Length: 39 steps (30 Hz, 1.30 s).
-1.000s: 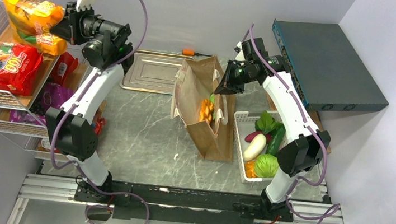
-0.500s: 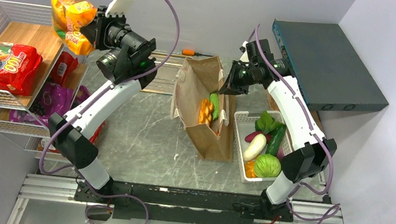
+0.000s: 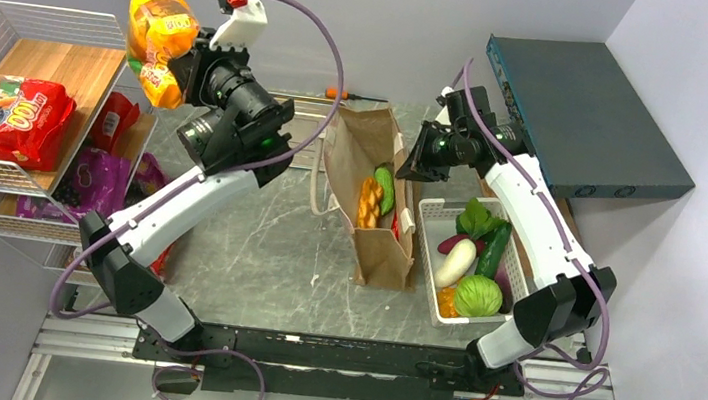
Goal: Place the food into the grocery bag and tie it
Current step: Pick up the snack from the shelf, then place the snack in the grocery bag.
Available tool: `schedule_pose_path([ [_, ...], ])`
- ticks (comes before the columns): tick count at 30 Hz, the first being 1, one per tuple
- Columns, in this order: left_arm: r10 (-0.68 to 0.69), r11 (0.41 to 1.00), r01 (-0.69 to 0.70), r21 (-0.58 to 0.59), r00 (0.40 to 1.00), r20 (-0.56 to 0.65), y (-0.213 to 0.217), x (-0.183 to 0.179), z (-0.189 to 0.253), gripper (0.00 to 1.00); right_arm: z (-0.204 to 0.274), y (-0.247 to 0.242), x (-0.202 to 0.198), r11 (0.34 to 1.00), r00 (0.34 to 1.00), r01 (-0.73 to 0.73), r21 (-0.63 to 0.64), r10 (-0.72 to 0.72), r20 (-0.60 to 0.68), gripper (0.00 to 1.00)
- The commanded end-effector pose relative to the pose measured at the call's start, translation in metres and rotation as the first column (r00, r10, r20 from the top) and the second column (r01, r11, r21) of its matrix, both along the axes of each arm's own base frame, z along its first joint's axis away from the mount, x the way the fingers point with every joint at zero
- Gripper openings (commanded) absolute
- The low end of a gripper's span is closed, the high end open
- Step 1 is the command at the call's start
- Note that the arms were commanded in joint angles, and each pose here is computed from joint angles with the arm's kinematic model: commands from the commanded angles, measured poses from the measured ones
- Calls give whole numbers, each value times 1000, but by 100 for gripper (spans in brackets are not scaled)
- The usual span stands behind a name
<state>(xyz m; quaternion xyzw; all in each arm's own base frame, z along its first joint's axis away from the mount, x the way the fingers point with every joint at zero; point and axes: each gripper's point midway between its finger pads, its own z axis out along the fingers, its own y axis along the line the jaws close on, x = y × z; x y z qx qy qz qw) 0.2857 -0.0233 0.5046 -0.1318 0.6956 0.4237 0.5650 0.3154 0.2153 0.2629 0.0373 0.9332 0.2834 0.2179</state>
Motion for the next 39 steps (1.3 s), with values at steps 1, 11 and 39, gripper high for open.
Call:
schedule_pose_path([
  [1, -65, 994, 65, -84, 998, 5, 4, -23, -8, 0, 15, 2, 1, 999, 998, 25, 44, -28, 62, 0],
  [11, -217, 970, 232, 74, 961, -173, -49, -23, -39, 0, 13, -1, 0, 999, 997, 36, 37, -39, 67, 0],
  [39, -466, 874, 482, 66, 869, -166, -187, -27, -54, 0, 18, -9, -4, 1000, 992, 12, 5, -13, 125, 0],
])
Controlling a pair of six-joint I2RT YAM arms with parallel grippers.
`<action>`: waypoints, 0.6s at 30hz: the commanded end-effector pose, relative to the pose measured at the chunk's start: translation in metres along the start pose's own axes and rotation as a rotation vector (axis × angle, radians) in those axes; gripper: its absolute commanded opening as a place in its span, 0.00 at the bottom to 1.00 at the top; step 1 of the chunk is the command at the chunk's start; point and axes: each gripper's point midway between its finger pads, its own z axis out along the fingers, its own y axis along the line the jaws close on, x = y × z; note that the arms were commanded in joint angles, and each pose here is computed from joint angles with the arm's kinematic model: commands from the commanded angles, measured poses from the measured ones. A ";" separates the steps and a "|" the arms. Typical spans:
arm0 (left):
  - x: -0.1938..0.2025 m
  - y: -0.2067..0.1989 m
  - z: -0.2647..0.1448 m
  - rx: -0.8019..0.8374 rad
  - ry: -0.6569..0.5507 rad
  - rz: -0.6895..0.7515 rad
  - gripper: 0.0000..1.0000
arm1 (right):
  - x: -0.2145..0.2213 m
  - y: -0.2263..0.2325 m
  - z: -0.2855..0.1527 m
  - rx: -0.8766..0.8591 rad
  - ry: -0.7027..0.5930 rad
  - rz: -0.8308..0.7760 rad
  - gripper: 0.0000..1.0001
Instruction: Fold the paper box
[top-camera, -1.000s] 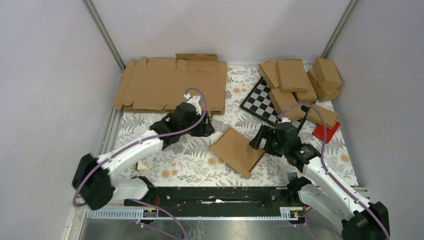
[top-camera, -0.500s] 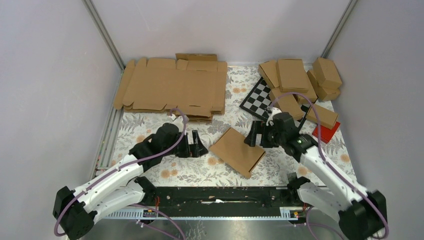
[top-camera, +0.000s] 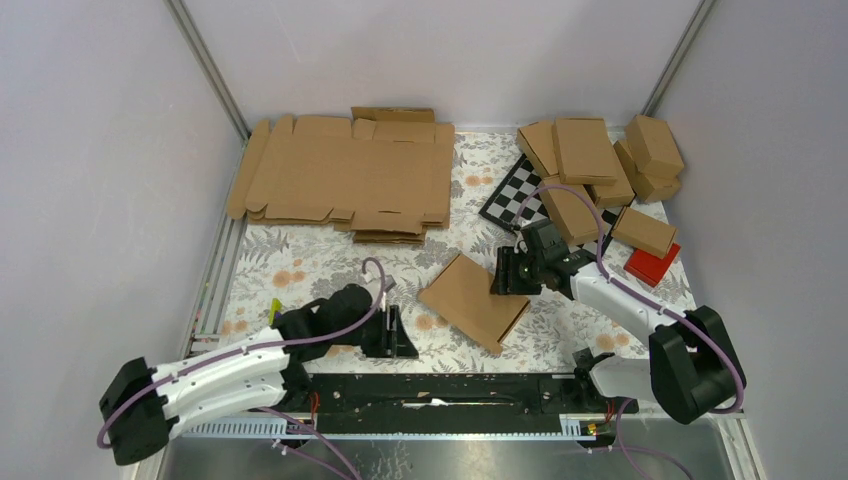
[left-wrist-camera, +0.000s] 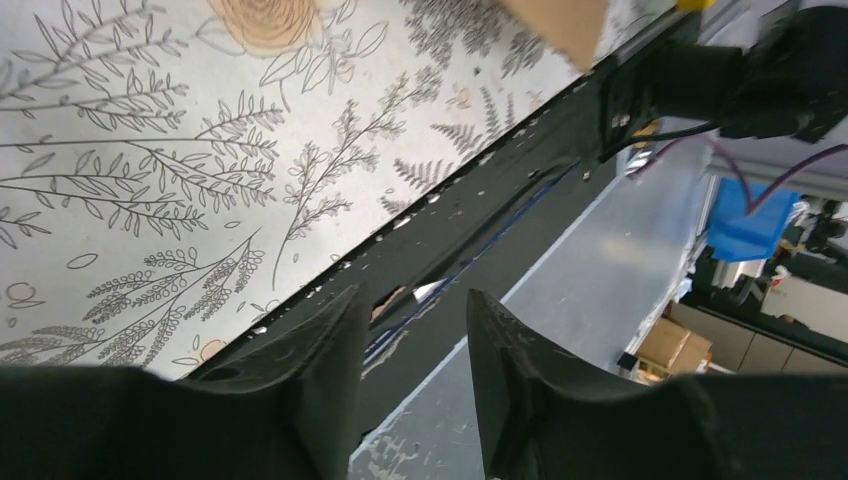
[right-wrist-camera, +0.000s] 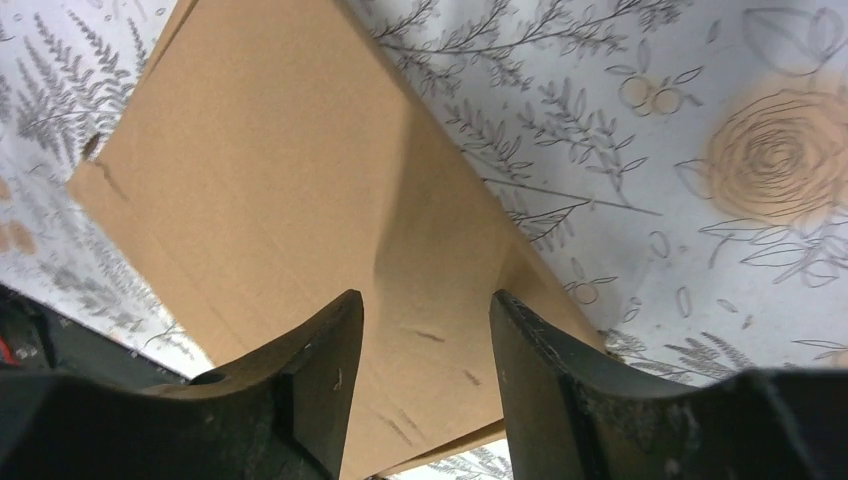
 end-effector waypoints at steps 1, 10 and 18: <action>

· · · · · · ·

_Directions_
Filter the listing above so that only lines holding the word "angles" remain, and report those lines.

_Result below_
- Note that the arms were commanded in joint angles, and each pose here is computed from joint angles with the arm's kinematic model: commands from the commanded angles, measured poses from the measured ones
`<action>`: waypoints, 0.6s at 30hz: the commanded end-effector pose, relative to the pose measured at the chunk's start: translation in metres along the start pose's own axes and rotation as a rotation vector (axis × angle, radians) in those axes; gripper: its absolute commanded opening as a place in its span, 0.00 at the bottom to 1.00 at the top; step 1 of the chunk is the command at the chunk's start; point and axes: each gripper's point midway between its finger pads, its own z axis out along the fingers, its own y axis along the line the jaws close on, x = y × z; note that the arms were commanded in joint angles, and each pose here is computed from joint angles with the arm's kinematic model: commands from the commanded angles, measured poses from the measured ones. A ";" separates the steps and a "|" the arms. Typical spans:

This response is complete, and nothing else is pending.